Each line of the listing that includes "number" should be reported.

+++ Recorded data

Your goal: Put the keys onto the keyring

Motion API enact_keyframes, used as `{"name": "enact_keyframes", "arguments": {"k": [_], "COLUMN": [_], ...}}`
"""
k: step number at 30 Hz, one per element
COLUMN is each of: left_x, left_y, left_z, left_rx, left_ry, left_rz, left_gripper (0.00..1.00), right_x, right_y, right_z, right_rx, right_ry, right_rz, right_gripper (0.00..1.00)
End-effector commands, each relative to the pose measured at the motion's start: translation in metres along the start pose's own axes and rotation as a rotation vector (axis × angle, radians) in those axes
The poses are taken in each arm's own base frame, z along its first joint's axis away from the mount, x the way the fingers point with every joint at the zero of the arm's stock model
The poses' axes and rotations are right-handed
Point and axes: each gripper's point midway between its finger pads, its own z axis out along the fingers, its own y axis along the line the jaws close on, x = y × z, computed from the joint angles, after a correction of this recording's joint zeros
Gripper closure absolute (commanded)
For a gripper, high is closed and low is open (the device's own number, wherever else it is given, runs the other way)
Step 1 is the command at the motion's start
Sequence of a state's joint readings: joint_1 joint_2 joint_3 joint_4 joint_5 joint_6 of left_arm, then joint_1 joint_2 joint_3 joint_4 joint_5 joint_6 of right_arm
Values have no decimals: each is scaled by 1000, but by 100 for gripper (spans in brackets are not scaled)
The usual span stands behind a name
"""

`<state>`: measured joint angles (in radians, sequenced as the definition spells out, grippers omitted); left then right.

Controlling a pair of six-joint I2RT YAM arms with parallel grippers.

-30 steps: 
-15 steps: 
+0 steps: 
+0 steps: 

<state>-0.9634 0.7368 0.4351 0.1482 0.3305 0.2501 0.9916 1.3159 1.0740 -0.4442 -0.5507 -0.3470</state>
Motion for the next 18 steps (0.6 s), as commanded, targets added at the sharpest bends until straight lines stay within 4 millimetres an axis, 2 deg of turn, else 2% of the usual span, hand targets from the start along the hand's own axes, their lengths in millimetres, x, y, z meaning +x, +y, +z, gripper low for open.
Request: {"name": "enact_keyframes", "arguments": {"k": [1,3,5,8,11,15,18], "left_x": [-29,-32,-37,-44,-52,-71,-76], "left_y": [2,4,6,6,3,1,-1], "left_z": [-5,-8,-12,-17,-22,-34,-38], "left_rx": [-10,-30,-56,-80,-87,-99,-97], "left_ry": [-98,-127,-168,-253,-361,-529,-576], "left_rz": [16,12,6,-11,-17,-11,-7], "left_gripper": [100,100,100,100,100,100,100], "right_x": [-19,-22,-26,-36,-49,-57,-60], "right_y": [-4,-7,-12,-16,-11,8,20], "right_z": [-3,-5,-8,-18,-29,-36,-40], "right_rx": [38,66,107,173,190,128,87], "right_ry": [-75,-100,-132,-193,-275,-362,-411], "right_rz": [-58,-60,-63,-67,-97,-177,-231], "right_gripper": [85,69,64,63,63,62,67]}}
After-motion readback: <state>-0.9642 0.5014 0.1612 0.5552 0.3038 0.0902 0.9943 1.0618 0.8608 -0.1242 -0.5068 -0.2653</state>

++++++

Written answer:
k: step number at 30 Hz, one per element
For a gripper, high is closed and low is open (the device's own number, wherever else it is given, runs the other way)

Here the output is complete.